A modest prediction: Two companies at the forefront of DNA testing for individuals will soon go from promising to virtually out of business now that law enforcement agencies have noticed they exist. From The Associated Press:

“Ancestry.com and competitor 23andme report a total of five requests from law agencies for the genetic material of six individuals in their growing databases of hundreds of thousands. … The company law enforcement demands for genetic information are rare. But privacy advocates and experts are concerned that genetic information turned over for medical, family history research could be misused by investigators – and that the few known cases could be the start of a trend.”

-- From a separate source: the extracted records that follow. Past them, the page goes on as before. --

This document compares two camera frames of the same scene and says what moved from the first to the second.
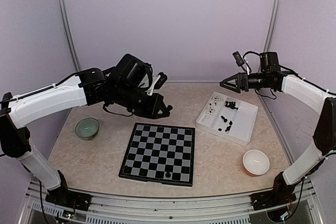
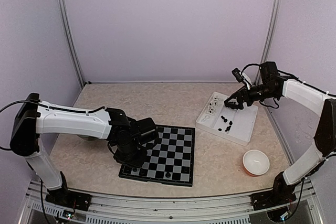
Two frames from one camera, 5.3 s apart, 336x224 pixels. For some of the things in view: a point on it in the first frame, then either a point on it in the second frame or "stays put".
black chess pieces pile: (231, 105) stays put
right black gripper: (241, 77) → (239, 94)
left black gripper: (151, 112) → (138, 162)
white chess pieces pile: (211, 109) stays put
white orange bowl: (255, 162) stays put
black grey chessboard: (160, 153) stays put
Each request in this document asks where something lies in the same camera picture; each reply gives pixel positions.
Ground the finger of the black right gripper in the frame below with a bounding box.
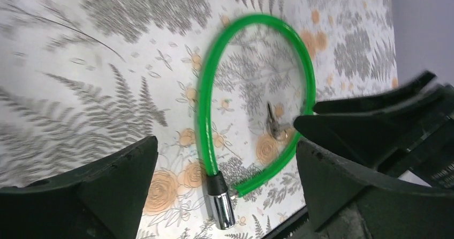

The potential for abuse by cops and prosecutors is immense. The AP story cited a case in which Idaho Falls police “believed” an Ancestry.com donor might be related to someone wanted in connection with a rape. A warrant was obtained, and the man’s son was interrogated for six hours – at his home in New Orleans – before giving up a DNA sample that definitively cleared him a month later. Until then, he remained under suspicion.

The Idaho Falls cops say the investigator who obtained the warrant has retired; otherwise they aren’t talking. (Nobody asked how many perps they tend to collar in New Orleans.) More from the AP:

“ ‘Privacy is our primary concern,’ said 23andme privacy offer Kate Black, who said the company has never turned over genetic information despite receiving four court orders. But Black said 23andme has so far convinced investigators that the company’s data won’t help their cases – and the agencies have withdrawn their demands.”

Keep in mind that government DNA databases already cover millions of people. If you insist on spitting for Ancestry.com or 23andme, mistakes could be made. The cops and prosecutors won’t care.